Non-conforming coupling RI-IGABEM for solving multidimensional and multiscale thermoelastic–viscoelastic problems

In this paper, a novel non-conforming coupling radial integration IGABEM (RI-IGABEM) is proposed to solve the multidimensional and multiscale thermoelastic–viscoelastic​ problems. Firstly, the displacement and regularized strain boundary integral equations for the thermoviscoelastic problems are derived. Secondly, the time-dependent shear modulus is expressed in the form of Prony series, and the memory stress is calculated by using the genetic integral, which reduces computing costs. In addition, the radial integration method (RIM) is applied to transform the domain integrals related to body force, temperature and memory stress into equivalent boundary integrals through applied points, which not only allows IGABEM to retain the advantage of discretization only on the boundary, but also reduces the singularity of the integral. Moreover, the adaptive integral method based on hierarchical quadtree decomposition algorithm is proposed to deal with the nearly singular integrals more flexible and efficient at optimal computational cost. The modified surface traction recovery method (TRM) of the thermoviscoelastic mechanics is proposed to solve the strains of the boundary points, which allows us to avoid solving hypersingular integrals. Furthermore, we construct the displacement (or tractions) coupling constraints among the non-conforming interface meshes by a virtual knot insertion technique. The main advantages of this method are simplicity and robustness, as it is problem-independent and only depends on the NURBS meshes on both sides of the interface.

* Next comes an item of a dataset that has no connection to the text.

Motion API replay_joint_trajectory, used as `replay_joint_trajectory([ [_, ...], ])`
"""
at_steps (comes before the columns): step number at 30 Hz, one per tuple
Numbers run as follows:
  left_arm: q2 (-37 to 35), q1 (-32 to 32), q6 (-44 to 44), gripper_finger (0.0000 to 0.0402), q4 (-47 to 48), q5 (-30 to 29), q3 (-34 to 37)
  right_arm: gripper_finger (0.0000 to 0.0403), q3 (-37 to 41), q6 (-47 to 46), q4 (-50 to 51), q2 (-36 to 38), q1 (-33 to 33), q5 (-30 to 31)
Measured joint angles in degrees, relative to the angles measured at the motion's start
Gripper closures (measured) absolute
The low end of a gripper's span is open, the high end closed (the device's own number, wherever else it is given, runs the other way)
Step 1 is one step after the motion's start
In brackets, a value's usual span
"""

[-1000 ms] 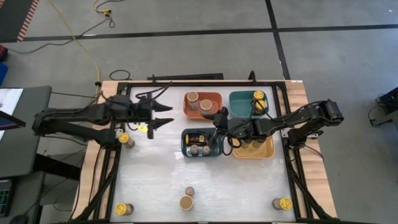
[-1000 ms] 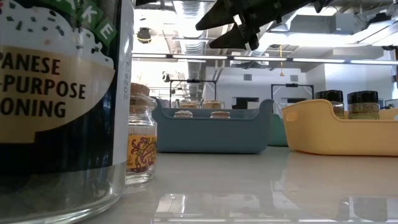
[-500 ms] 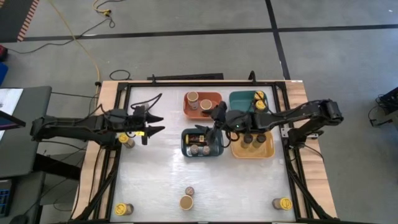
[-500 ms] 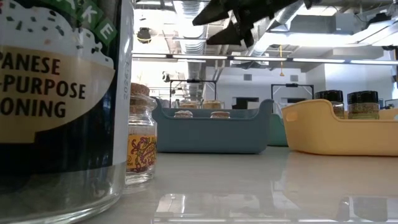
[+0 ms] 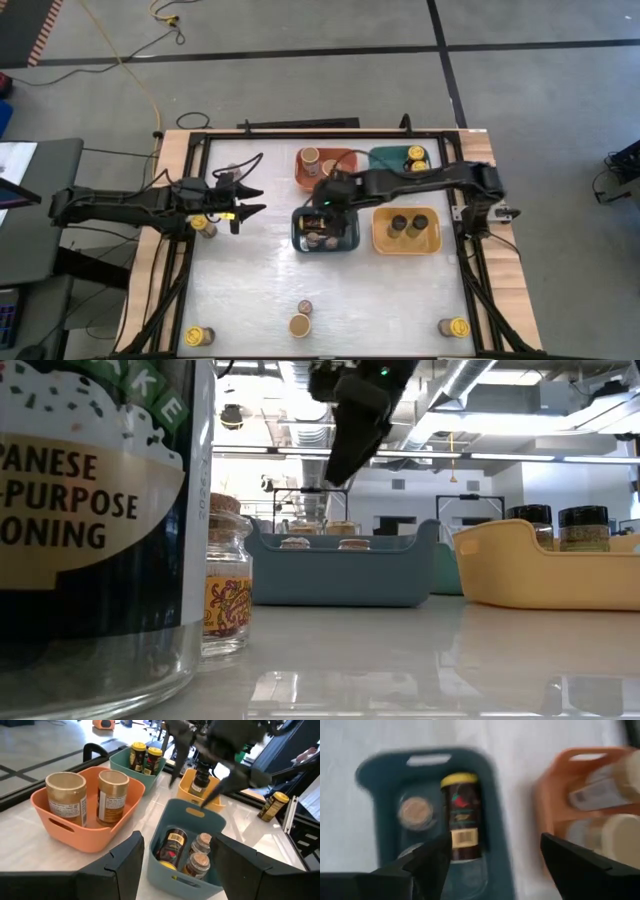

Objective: Sort spices by type
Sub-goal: Put the yellow spice bottle into the green bin

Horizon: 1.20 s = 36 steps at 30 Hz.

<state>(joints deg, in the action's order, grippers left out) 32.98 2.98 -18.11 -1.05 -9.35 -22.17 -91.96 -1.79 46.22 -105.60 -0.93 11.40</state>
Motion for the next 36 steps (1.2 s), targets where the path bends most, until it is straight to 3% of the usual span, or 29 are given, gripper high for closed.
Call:
replay_joint_trajectory([
  [10,0.0,0.0,-0.7,0.0184,0.2,-0.1,0.0,0.0077,-10.7,3.9,7.7,-13.5,-0.8,-2.6],
  [27,0.0,0.0,-1.0,0.0184,0.3,-0.1,0.0,0.008,-11.1,3.7,8.2,-23.2,-0.8,-2.6],
  [36,0.0,0.0,-1.2,0.0184,0.2,-0.1,0.0,0.0178,-10.9,3.4,8.3,-22.8,-1.4,-2.4],
])
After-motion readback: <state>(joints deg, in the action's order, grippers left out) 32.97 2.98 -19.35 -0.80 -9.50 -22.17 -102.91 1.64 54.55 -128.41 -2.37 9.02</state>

Some 2D and 3D examples are applied to prove the accuracy and efficiency of the present method for the multiscale thermoelastic–viscoelastic problems. •A novel RI-IGABEM is proposed for the thermoelastic–viscoelastic​ problems.•The RIM is applied to transform the domain integrals into the boundary integrals.•The modified TRM of the thermoviscoelastic mechanics in IGABEM is proposed.•The adaptive integral method is proposed to solve the nearly singular integrals.•The virtual knot insertion technique is used for non-conforming interface problems.